In 1499, Andizani came into the custody of Emperor Babur. The Emperor taught Andizani to ride a horse and put him in charge of the stable, keeping him as a faithful and constant companion. In May 1507, contempt for the Emperor drove Baburi to leave, returning only in 1522.

== Baburi in Baburnama ==
Although famous emperors often kept their feelings secret, Emperor Babur fearlessly expressed his feelings towards Baburi.

'Äyisha-sultan Begum whom my father and hers, i.e. my uncle, Sl. Aḥmad Mirzā had betrothed to me, came (this year) to Khujand¹ and I took her in the month of Sha'ban. Though I was not ill-disposed towards her, yet, this being my first marriage, out of modesty and bashfulness, I used to see her once in 10, 15, or 20 days. Later on, when even my first inclination did not last, my bashfulness increased. Then my mother Khänīm used to send me, once a month or every 40 days, with driving and driving, dunnings and worry.

In those leisurely days, I discovered in myself a strange inclination, nay! as the verse says, 'I maddened and afflicted myself' for a boy in the camp-bazar, his very name, Bāburī, fitting in. Up till then, I had had no inclination for anyone, indeed of love and desire, either by hear-say or experience, I had not heard, I had not talked. At that time I composed Persian couplets, one or two at a time; this is one of them:

May none be as I, humbled and wretched and love-sick: No beloved as thou art to me, cruel and careless.

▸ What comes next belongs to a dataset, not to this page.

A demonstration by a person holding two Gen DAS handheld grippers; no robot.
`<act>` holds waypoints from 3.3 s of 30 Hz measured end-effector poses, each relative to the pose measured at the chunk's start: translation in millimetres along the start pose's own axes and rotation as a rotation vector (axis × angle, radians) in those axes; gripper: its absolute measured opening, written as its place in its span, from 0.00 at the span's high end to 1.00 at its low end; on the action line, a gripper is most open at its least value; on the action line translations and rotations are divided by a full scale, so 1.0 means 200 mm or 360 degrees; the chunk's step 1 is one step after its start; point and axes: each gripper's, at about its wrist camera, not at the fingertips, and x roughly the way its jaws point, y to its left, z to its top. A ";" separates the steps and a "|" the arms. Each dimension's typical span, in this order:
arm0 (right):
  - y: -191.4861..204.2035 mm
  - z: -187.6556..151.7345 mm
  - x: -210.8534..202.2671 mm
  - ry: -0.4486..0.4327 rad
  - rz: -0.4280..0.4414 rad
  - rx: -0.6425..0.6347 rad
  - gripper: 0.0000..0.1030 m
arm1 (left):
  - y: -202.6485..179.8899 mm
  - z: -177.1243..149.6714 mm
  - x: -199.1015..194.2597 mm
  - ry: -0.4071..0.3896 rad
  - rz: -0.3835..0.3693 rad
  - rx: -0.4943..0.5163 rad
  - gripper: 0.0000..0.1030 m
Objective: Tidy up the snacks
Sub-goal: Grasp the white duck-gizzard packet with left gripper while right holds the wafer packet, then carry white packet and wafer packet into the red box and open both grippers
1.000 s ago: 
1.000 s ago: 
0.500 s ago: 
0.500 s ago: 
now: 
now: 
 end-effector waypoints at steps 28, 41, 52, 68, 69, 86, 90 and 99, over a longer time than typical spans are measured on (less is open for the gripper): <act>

From time to time Bāburi used to come to my presence but out of modesty and bashfulness, I could never look straight at him; how then could I make conversation (ikhtilät) and recital (hikayat)? In my joy and agitation I could not thank him (for coming); how was it possible for me to reproach him with going away? What power had I to command the duty of service to myself? One day, during that time of desire and passion when I was going with companions along a lane and suddenly met him face to face, I got into such a state of confusion that I almost went right off. To look straight at him torments and shames, I went on. A (Persian) couplet of Muhammad Salih's came into my mind.
— Zahiruddin Muhammad Babur, Page 120 FARGHANA (q. Babur's first marriage.)

== Baburi in other literature ==
Baburi is a character in Alex Rutherford's historical fiction series Empire of the Moghul which is based on Babur.